WHAT TO PRODUCE:
Give back, word for word, the line that contains "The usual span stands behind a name" and every line that follows it in the data below.

COLLECTED DATA:
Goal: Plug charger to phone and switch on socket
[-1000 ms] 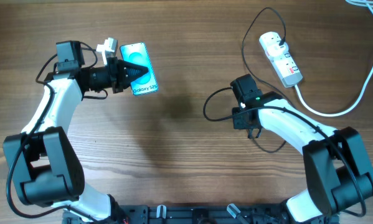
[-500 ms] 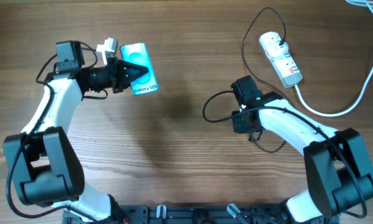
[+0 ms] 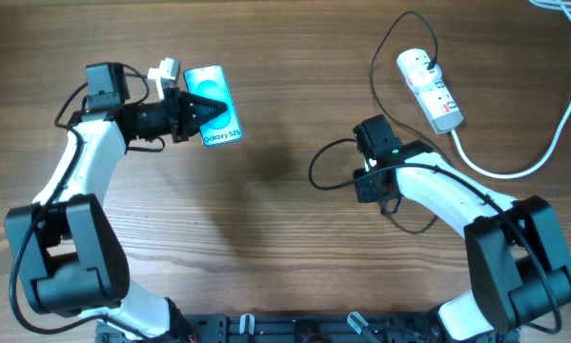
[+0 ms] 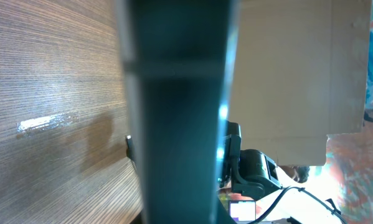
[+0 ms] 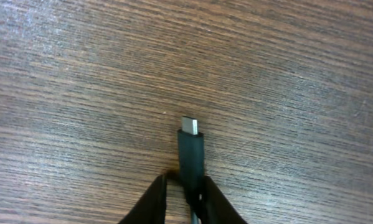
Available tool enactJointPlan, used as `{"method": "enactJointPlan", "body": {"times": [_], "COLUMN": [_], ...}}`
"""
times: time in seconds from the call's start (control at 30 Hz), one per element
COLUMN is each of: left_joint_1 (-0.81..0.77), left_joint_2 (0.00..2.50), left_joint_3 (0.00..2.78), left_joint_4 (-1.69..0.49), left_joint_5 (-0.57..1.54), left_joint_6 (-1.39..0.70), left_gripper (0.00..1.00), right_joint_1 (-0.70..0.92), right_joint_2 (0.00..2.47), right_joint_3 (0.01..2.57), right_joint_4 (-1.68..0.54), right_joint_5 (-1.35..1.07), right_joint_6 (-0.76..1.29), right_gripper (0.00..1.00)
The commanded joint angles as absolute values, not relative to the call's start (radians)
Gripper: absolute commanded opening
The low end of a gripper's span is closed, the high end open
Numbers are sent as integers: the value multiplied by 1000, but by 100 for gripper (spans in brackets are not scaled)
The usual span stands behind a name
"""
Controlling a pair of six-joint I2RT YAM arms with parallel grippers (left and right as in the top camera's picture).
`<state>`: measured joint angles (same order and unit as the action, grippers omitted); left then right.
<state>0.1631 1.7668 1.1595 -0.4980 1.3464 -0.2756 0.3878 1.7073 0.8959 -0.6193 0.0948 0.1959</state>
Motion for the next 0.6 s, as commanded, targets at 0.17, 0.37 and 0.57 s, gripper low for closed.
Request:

SOLUTION TO THE PROBLEM:
The usual span stands behind a name
"""
Controlling a pair of six-joint I2RT YAM arms with parallel grippers (left and right as in the top camera's picture).
`<state>`: measured joint angles (same order and unit as the action, grippers omitted); left then right.
<state>0.1631 1.7668 1.1595 -0.4980 1.3464 -0.2756 0.3878 1.7073 0.8959 -0.6193 0.0948 0.1959</state>
Motion for the next 0.6 s, as commanded, targets at 0.17, 0.37 and 0.57 s, gripper low for closed.
Request:

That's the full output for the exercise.